TB: Bravo! End scene...I only submitted around five or six reviews for this brick of a book. That’s peanuts compared to your efforts. Roughly how many reviews did each of you do?
BC: Zack did about 700. I did close to 450. I screened a lot of the movies at the start, actually looking for the punks.
ZC: He did a bunch of the whittling down work…
BC: I went through and took notes down on stuff for Zack, and I to go back and review.
ZC: …and then we had to do all the interviews, which are also a big part of the book. Interviews with the directors and actors, people from the documentaries and musicians. That was a lot of work...
TB: How hard was it to get some of the bigger names involved?
ZC: It’s weird. The people that you think would lead to wild goose chases – like even attempting to get a hold of someone such as Richard Hell, who has been called iconic by the press - you’d think they’d be untouchable and not be interested in talking to you. Especially for free…
BC: Or they’d just be so tired of talking about this thing that they were a part of.

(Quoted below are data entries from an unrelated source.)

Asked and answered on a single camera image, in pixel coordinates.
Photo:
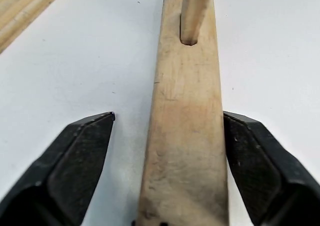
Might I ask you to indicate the wooden bar with slot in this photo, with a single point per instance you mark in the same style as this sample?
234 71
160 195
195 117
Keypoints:
185 126

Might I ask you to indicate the wooden seat board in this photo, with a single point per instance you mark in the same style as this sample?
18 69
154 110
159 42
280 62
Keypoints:
22 8

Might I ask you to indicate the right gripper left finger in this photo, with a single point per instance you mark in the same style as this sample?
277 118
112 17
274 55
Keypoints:
72 166

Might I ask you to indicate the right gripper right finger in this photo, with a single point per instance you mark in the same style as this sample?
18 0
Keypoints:
270 171

ZC: Hell is often said to be one of the inventors of punk in general, so why would he wanna talk about it still, 35 years later? He said it himself that he rarely answers requests like this, but he seemed so amused by our jackass book that he okayed it. It was something new that no one had approached him about before, or in such a specific way. It was those kinds of replies that led to the interviews that were the best in the book - and the easiest people to get ahold of. The bigger names (Penelope Spheeris, Richard Hell, Ian McKaye, etc.) were really open to it. But then you’d talk to someone who played a punk in one movie back in 1986 and they’re like, “How much are ya gonna pay me? You’ve got ten minutes!” What the hell?! You’re like a pre-school teacher now! It was such a weird imbalance. The best interviews came from the folks we thought would be the least receptive to it.
TB: What about Eddie Deezen? I need more dirt on Eddie Deezen…he’s amazing!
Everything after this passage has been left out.